Instructions to follow ::
Excluding all pictures, please output the listing exactly.

Information supplied ::
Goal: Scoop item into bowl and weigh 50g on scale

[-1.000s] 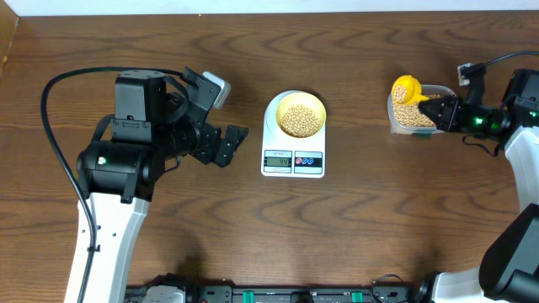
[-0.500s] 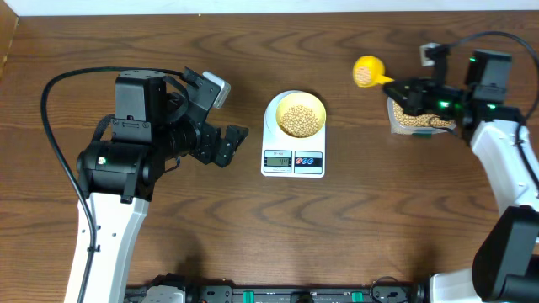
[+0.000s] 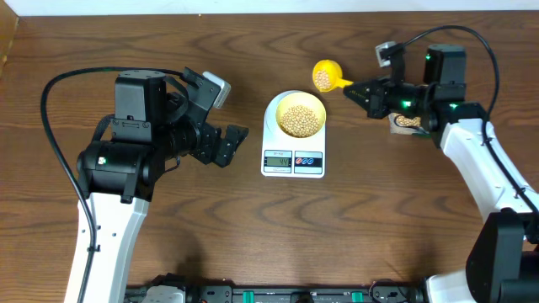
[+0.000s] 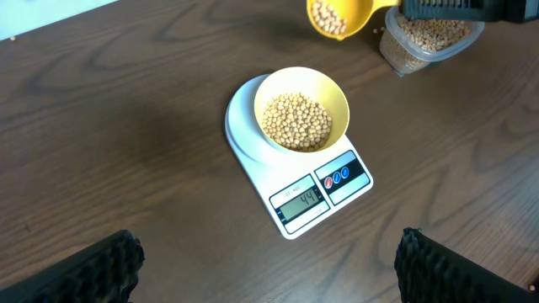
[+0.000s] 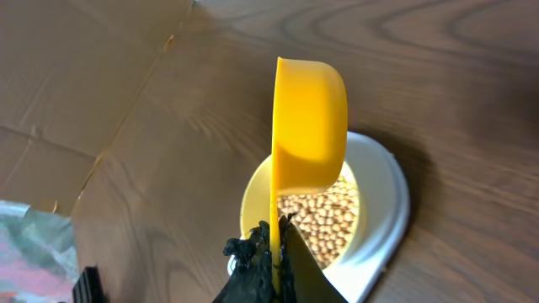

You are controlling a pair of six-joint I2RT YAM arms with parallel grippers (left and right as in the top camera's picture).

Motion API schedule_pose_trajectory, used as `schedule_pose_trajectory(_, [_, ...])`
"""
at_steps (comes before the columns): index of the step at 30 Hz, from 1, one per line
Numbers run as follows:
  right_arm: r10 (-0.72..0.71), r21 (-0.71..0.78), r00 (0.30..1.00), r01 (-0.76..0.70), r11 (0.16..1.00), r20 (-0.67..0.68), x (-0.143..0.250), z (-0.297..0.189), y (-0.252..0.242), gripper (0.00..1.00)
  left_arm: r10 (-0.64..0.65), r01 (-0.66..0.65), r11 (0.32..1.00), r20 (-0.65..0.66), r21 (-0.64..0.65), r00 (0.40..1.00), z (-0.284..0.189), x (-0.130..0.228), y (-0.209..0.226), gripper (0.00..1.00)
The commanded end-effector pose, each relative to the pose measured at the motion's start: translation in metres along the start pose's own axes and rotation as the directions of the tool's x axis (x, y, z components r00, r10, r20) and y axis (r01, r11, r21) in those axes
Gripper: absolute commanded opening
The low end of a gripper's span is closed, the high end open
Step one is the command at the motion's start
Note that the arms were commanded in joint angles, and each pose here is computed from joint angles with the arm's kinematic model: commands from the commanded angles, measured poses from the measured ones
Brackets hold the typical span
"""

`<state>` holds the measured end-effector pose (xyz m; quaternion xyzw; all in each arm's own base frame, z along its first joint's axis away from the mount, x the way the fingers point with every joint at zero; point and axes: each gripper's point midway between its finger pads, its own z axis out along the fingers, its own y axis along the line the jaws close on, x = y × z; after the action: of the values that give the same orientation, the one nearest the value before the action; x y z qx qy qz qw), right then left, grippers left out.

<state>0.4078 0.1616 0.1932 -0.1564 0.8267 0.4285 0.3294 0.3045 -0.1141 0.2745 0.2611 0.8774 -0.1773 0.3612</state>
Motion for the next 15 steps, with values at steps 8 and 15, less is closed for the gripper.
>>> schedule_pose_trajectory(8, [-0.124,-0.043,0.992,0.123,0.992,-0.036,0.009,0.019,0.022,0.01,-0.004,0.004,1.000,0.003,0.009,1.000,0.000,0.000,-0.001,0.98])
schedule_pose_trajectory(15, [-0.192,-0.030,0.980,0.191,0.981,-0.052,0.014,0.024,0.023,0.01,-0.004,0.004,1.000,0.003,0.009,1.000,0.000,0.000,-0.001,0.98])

Written solution ::
Goal: Scoop item into bowl and weigh 50g on scale

[-1.000s] 
[-0.500s] 
[+0.000s] 
[+0.000s] 
[+0.000s] 

You are controlling a pair of six-joint I2RT YAM arms with parallel grippers (left and right as in the top camera's picture).

Motion API schedule_pose_trajectory, used as `schedule_pose_trajectory(_, [_, ...])`
"""
at_steps (comes before the columns): index of the step at 30 Hz, from 1, one per line
Numbers run as follows:
  right_arm: r10 (-0.72..0.71), r21 (-0.71..0.78), r00 (0.30..1.00), r01 (-0.76..0.70), r11 (0.16..1.00), r20 (-0.67..0.68), x (-0.143..0.250), z (-0.297..0.189), y (-0.252..0.242), gripper (0.00..1.00)
  left_arm: r10 (-0.64..0.65), r01 (-0.66..0.65), r11 (0.32..1.00), r20 (-0.65..0.66), r21 (-0.64..0.65), r00 (0.40..1.00), z (-0.284..0.189), x (-0.130..0.228), y (-0.209..0.226), gripper (0.00..1.00)
The commanded end-effector pose, each relative to the pose measured at the motion's start: translation in metres along the start pose's own axes and rotation as the directions of the tool's x axis (x, y, z components r00, r10, r20) and y axis (r01, r11, r21) in those axes
Gripper: absolute commanded opening
The low end of a gripper's span is closed, the high end open
Step one is the command at the motion's start
Note that the arms were commanded in joint angles, and each pose here is computed from joint angles with the arm's kinematic model: commands from the commanded angles, measured poses from the measured ones
Brackets hold the typical span
"""

`<state>` holds the measured end-effector pose (xyz m; quaternion xyzw; all in each arm's own base frame, z along its first joint's axis away from the mount, x the way the fingers point with every joint at zero; point and axes: each gripper's point midway between its finger pads, its own z axis out along the fingers, its own y axis along the line the jaws close on, x = y × z; after the action: of the values that give the same orientation, the one nearest the value before the action; x y z qx qy qz qw), right then left, grippers left out.

<state>0.4078 0.1616 0.1932 -0.1564 0.8267 0.4285 0.3294 0.3045 -0.1141 0.2745 0.2611 0.8774 -0.1773 0.3612</state>
Motion for the next 15 steps, with values at steps 8 and 15, less is closed for the gripper.
>>> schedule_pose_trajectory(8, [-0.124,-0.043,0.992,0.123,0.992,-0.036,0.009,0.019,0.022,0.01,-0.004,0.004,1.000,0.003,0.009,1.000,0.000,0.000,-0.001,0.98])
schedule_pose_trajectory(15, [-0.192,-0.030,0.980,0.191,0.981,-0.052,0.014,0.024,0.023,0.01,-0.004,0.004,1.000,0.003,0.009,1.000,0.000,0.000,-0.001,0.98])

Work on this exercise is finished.